Work to be completed ▸
Lines from the top of the listing down to the one with "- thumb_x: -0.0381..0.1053", inclusive, are to be copied exactly.

Raw data ▸
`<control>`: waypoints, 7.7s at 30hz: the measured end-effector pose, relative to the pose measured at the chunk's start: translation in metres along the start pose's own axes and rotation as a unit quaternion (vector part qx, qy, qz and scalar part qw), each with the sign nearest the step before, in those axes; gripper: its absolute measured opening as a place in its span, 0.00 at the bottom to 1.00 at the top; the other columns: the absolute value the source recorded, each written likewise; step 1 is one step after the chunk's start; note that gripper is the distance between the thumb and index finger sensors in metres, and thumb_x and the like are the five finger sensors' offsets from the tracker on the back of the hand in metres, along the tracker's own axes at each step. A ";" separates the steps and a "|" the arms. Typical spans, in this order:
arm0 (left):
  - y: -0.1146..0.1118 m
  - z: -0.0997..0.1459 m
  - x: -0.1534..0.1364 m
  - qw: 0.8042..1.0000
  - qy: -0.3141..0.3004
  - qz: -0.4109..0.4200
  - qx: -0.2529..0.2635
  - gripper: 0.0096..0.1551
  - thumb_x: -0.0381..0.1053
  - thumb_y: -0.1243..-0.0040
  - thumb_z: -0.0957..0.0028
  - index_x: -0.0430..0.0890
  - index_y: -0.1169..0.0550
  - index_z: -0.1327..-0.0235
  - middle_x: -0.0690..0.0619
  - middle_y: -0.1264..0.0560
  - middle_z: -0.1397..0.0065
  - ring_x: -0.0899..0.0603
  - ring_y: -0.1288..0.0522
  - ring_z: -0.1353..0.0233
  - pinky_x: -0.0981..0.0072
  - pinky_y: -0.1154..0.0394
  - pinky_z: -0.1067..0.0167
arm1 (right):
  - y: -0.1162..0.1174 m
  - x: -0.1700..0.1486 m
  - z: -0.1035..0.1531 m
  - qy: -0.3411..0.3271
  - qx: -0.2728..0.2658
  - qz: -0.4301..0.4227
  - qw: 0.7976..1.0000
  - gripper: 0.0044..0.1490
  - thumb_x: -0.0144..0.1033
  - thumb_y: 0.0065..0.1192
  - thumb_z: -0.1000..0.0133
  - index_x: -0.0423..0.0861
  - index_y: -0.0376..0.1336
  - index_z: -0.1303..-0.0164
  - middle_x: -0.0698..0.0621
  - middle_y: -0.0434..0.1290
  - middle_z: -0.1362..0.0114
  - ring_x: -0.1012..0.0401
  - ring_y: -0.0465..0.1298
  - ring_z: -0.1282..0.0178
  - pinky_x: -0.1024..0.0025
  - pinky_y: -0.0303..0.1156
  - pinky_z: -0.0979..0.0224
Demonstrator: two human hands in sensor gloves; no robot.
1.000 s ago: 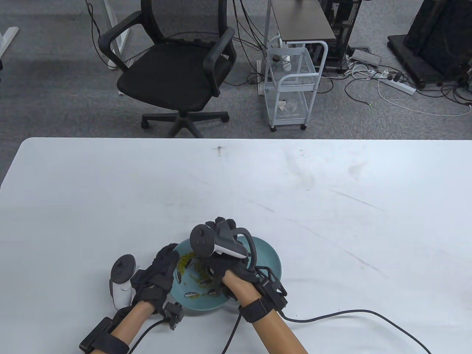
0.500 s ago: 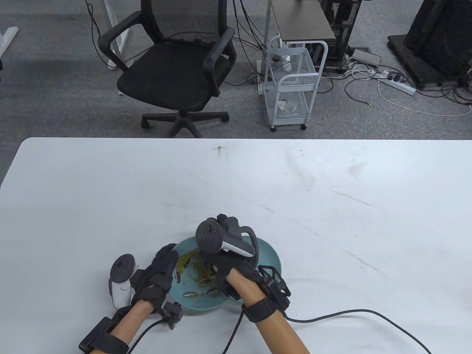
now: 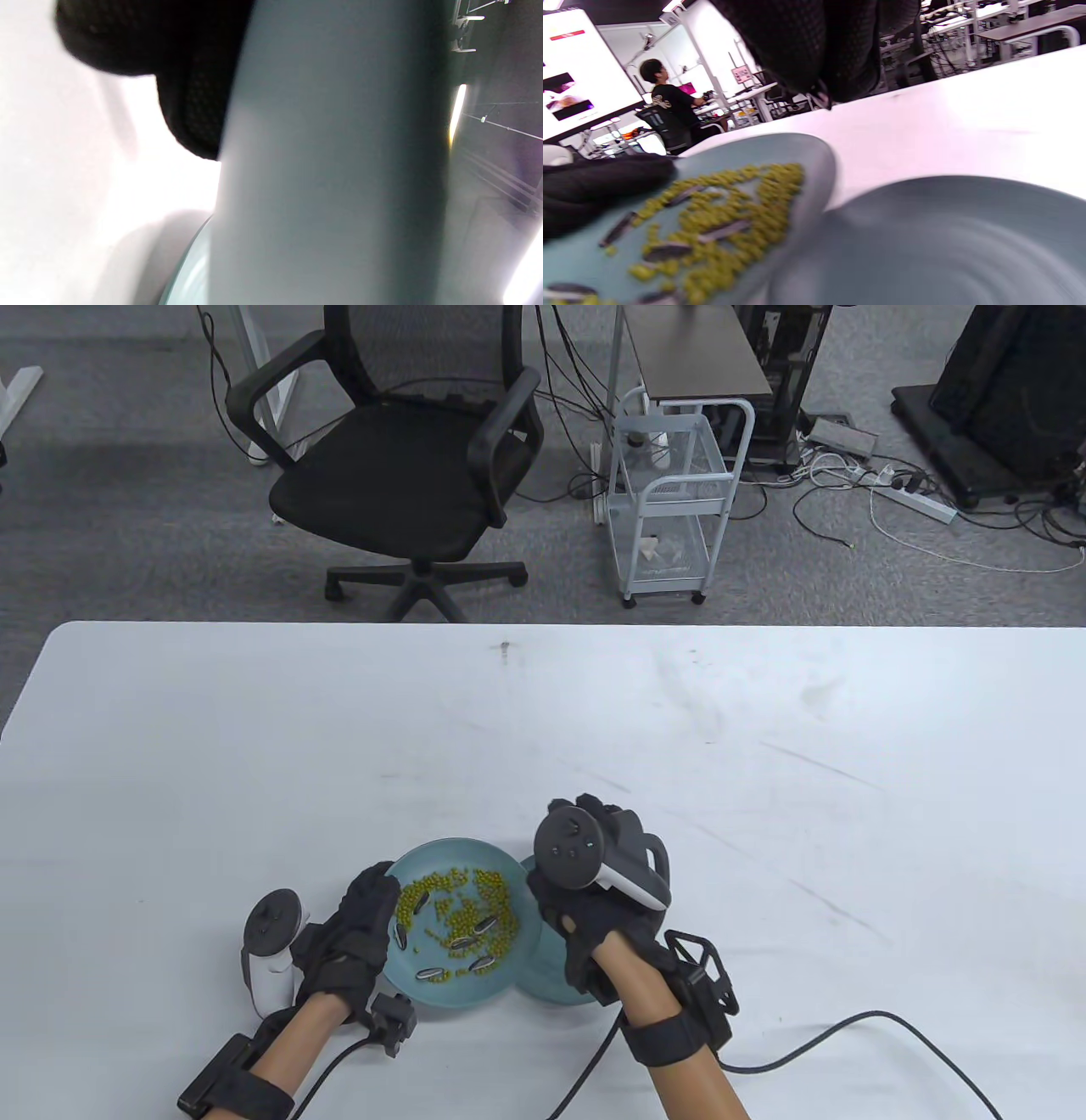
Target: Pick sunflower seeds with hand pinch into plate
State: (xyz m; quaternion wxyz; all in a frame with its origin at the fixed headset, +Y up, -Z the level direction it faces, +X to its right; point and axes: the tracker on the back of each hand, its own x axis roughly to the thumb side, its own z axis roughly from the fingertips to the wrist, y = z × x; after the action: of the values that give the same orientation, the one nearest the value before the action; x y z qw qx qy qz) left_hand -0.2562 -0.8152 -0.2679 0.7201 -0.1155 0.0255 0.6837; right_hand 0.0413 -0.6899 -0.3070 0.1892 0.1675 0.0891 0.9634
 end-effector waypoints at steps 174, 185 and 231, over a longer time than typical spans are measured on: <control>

Problem solution ▸
`<control>`: waypoints, 7.7s at 30hz: the measured end-effector pose, relative to the pose measured at the chunk's start: translation in metres along the start pose's own axes and rotation as a unit quaternion (vector part qx, qy, qz and scalar part qw), each with the sign nearest the step before, in those axes; gripper: its absolute measured opening as a place in its span, 0.00 at the bottom to 1.00 at the top; the other columns: the absolute value the source recorded, each written likewise; step 1 is one step after the chunk's start; note that gripper is the distance between the thumb and index finger sensors in metres, and thumb_x and the like are the five finger sensors' offsets from the tracker on the back of the hand in metres, along the tracker's own axes at each step. A ";" separates the steps and a "|" the arms. Typical spans, in this order:
arm0 (left):
  - y: -0.1146..0.1118 m
  - z: -0.0997..0.1459 m
  - x: -0.1534..0.1364 m
  - qw: 0.8042..1.0000
  - qy: -0.3141..0.3004
  - qz: -0.4109..0.4200
  - qx: -0.2529..0.2635
  - gripper: 0.0096..0.1551
  - thumb_x: -0.0381..0.1053

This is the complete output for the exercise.